The care and welcome indicated by such a space gives special weight to the deliberate perplexity of the mother’s reproach and to her resistance to the future: “I am unreconciled to what I know, / And I am old with questions never done.” Faced with the insurmountable, inevitable collapse of a literal and sacred order of life—a defeat with which to be reconciled is to be a betrayer—one must find a way to somehow retain and persist in this order, if not literally, then analogically: as a figurative order that holds the promise of some future redemption, of a grace “brooding within the certitude of time” whose specific literal, historical terms cannot be foreseen. To transmit such a promise is the purpose of the poem, and it is this that makes it, at least in hope, an instance of tradition.
This painful but essentially hopeful necessity of transforming of a literal into a symbolic order shapes the riddle of the final lines, in which the poem enacts the fundamental gesture of handing itself over to another:
Take, what I leave, your own land unforgotten;
Hear, what I hear in a far chase new begun
An old horn’s husky music, Randall, my son.

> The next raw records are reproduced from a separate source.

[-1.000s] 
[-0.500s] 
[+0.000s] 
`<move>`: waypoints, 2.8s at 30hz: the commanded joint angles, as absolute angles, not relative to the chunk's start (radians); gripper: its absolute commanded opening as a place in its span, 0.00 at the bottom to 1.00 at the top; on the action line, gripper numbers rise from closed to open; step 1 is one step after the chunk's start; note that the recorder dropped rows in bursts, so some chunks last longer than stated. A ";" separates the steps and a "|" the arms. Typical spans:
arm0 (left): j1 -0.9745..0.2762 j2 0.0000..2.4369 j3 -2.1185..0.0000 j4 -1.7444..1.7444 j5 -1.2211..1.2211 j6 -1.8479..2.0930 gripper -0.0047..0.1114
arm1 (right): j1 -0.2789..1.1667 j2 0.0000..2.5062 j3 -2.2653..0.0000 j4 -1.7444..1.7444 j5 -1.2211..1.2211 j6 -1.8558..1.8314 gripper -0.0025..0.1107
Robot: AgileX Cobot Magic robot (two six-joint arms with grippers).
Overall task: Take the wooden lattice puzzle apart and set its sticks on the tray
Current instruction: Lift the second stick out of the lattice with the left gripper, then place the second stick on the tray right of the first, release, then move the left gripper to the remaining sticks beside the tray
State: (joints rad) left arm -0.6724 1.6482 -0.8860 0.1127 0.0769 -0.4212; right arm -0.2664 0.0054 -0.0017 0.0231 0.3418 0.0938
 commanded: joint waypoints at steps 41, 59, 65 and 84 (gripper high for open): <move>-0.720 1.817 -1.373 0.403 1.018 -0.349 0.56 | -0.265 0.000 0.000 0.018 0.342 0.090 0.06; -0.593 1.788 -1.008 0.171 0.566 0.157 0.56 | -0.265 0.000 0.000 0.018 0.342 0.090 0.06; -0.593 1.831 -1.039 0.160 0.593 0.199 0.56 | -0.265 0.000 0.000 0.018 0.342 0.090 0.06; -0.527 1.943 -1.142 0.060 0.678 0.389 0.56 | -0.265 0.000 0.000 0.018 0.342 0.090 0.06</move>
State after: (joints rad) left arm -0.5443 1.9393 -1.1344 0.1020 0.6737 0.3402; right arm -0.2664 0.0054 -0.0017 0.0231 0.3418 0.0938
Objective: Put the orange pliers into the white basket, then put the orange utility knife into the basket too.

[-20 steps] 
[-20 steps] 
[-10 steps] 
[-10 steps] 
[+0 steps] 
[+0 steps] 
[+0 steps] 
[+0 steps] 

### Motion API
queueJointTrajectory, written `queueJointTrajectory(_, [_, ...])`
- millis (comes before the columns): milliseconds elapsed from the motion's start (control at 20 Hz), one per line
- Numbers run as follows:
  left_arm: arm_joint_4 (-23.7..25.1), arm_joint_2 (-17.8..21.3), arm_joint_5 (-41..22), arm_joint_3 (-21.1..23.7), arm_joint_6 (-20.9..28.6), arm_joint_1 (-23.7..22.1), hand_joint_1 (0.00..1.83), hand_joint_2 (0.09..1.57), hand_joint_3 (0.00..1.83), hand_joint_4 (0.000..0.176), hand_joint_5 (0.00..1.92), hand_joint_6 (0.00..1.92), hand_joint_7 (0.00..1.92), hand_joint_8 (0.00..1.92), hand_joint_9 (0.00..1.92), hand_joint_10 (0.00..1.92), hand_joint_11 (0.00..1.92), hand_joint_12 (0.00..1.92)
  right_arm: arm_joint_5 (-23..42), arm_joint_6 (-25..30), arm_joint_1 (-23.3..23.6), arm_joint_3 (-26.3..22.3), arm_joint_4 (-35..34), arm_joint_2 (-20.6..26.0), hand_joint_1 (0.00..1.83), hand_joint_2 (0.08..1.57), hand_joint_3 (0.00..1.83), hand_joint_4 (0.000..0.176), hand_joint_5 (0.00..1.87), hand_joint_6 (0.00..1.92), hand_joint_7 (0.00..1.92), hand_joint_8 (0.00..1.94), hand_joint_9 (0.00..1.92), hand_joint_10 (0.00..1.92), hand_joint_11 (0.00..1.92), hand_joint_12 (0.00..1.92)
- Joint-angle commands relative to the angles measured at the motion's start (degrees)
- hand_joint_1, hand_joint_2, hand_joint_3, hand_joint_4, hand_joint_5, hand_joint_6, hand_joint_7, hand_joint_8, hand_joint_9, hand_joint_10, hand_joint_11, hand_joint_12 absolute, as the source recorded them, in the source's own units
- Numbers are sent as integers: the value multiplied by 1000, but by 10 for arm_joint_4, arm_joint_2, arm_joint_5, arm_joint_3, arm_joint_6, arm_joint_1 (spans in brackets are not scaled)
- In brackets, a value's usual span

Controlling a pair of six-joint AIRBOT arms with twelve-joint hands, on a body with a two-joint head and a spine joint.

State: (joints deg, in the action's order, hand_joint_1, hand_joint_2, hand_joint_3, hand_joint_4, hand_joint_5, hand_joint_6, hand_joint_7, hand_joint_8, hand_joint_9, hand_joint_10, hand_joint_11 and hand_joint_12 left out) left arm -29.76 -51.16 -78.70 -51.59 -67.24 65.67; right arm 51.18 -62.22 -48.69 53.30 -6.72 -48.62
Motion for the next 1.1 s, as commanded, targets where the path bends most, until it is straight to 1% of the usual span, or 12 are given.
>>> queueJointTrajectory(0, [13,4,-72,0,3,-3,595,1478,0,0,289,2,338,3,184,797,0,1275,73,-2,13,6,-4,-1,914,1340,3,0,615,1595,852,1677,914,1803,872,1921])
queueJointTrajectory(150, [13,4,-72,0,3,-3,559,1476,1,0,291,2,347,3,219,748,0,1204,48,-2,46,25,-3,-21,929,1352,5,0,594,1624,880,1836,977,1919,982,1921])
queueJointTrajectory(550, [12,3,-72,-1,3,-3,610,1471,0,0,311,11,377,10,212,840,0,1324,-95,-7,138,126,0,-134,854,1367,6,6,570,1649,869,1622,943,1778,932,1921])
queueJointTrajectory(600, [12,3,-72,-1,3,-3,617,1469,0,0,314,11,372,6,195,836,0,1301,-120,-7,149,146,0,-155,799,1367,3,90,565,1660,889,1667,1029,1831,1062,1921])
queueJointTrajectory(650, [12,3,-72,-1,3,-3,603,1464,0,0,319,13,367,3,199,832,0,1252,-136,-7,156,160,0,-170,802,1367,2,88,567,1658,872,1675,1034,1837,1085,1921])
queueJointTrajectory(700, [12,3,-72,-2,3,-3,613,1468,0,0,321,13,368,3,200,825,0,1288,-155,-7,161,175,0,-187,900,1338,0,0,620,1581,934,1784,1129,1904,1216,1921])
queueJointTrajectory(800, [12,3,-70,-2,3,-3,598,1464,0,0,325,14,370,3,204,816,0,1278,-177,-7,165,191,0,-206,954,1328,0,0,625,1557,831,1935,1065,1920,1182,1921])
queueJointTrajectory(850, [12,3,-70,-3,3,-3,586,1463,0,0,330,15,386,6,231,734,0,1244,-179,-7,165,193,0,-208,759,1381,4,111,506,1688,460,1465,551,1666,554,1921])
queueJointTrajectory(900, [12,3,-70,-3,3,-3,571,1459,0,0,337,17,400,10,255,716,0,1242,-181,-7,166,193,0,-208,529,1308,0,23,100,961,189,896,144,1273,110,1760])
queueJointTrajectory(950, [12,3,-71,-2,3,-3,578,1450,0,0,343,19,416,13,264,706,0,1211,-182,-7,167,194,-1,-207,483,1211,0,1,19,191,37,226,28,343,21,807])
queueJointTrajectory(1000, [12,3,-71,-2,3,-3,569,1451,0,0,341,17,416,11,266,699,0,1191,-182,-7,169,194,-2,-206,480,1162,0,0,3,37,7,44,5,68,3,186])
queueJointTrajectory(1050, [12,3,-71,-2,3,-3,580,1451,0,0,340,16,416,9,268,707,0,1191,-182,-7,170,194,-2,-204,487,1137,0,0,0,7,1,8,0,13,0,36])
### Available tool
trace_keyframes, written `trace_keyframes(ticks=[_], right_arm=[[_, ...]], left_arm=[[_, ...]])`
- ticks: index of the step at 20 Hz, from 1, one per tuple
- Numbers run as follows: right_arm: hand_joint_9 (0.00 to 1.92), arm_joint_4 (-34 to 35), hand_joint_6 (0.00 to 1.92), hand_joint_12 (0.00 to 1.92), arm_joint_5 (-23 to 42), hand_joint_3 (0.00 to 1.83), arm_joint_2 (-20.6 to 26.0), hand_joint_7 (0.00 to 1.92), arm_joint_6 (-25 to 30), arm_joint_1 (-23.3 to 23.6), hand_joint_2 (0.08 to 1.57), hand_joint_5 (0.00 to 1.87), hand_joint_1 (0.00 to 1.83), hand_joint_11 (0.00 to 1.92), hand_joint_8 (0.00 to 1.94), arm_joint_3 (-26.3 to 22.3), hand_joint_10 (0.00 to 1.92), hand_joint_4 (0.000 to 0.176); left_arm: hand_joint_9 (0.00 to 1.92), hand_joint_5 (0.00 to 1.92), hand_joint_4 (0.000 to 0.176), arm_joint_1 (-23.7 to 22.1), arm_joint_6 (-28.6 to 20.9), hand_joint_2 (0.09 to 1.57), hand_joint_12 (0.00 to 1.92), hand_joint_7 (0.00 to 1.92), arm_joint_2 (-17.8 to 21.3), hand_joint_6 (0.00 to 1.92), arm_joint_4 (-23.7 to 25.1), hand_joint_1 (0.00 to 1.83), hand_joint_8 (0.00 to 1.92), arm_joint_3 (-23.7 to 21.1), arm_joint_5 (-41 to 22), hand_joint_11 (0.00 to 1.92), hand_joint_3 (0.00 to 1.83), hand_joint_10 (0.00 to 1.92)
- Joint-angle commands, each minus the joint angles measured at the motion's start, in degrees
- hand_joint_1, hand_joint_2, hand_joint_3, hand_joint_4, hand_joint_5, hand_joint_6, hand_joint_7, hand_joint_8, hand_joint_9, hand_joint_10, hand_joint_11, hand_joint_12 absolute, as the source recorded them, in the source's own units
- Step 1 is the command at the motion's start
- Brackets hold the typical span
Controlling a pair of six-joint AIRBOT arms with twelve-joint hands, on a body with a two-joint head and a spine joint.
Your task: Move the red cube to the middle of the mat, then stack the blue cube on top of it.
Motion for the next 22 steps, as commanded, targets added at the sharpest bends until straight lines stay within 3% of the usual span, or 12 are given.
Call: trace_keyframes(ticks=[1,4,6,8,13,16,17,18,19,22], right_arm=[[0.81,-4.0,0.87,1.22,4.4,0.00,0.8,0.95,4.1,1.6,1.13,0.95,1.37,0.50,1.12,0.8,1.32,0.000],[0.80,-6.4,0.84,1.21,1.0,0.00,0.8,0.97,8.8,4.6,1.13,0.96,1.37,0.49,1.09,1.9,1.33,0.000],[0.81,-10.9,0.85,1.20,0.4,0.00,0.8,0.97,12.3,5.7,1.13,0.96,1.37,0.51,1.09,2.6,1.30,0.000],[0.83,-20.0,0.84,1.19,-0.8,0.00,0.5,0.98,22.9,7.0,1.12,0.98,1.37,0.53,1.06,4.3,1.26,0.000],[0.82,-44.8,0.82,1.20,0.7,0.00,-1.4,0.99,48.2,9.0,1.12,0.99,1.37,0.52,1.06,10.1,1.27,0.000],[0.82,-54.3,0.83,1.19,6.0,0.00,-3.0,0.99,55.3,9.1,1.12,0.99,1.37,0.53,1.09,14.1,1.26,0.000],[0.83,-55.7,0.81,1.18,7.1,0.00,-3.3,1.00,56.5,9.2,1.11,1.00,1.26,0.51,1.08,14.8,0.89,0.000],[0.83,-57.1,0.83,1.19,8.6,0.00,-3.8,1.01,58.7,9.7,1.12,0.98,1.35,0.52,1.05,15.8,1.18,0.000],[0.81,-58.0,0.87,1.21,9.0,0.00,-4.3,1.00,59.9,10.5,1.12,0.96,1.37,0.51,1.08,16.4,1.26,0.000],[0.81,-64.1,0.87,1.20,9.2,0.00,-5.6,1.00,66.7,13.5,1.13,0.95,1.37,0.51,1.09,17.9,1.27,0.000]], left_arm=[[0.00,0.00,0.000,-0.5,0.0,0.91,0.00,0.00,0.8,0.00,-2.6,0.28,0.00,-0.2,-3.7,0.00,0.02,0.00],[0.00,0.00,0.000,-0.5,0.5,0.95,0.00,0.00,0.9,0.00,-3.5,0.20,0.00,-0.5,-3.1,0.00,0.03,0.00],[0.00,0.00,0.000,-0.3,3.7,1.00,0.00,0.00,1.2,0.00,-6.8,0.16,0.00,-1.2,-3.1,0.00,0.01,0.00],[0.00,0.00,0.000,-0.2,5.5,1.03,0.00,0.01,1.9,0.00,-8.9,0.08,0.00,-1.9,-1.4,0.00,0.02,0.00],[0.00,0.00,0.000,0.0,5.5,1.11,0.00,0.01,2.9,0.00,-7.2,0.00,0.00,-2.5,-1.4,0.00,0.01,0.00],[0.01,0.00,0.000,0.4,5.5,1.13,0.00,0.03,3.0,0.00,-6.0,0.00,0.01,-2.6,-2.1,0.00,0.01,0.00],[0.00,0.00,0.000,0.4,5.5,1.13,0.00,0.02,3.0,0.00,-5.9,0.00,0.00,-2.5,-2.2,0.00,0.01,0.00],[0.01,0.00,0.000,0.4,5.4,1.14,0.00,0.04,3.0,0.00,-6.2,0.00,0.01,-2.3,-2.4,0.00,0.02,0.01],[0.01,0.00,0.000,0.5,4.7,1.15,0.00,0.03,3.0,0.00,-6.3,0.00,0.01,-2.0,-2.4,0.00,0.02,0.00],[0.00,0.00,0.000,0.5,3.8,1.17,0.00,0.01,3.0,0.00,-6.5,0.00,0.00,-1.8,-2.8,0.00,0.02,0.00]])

Finally, then, we should recognize in the poem’s symbolic speaker a dual reality. She is Rachel “weeping for her children, for they are no more,” inconsolable, for her loss is irrevocably real. She is also Hestia, Vesta, the household-goddess entrusting the hearth-coals of a fallen city to an heir who will venture to carry the promise of a renewed future under the aspect of a riddle and a prayer. She is, finally, the poem itself, addressing, welcoming, rebuking, and commissioning a community of future readers whose flaws and infidelities and virtues (however unforeseen in their particulars) will need such a voice to guide and uplift them.
The irreducibly figurative speech that is poetry asks us to “remember this”: it hands over to us its promising but non-self-explicating weight to carry in our musing memory. In a fuller sense of “remember,” it asks to undertake the adventure which allows the figures of poetry to begin to find literal and embodied reality in the transformation of our lives. And (if we may be permitted to take it in this way) in the word’s fullest sense, the figures of poetry instill in us a sense of the strange promised grace bound up in what I know no other name for than “the resurrection of the body.”
Davidson, Donald. “Poetry as Tradition.” The Southern Critics: an Anthology. Ed. Glenn C. Arbery. Wilmington, DE: ISI, 2010. 241-59.
Ransom, John Crowe, Donald Davidson, and Allen Tate. The Fugitive Poets: Modern Southern Poetry in Perspective. Ed. William Pratt. Nashville: J.S. Sanders, 1991.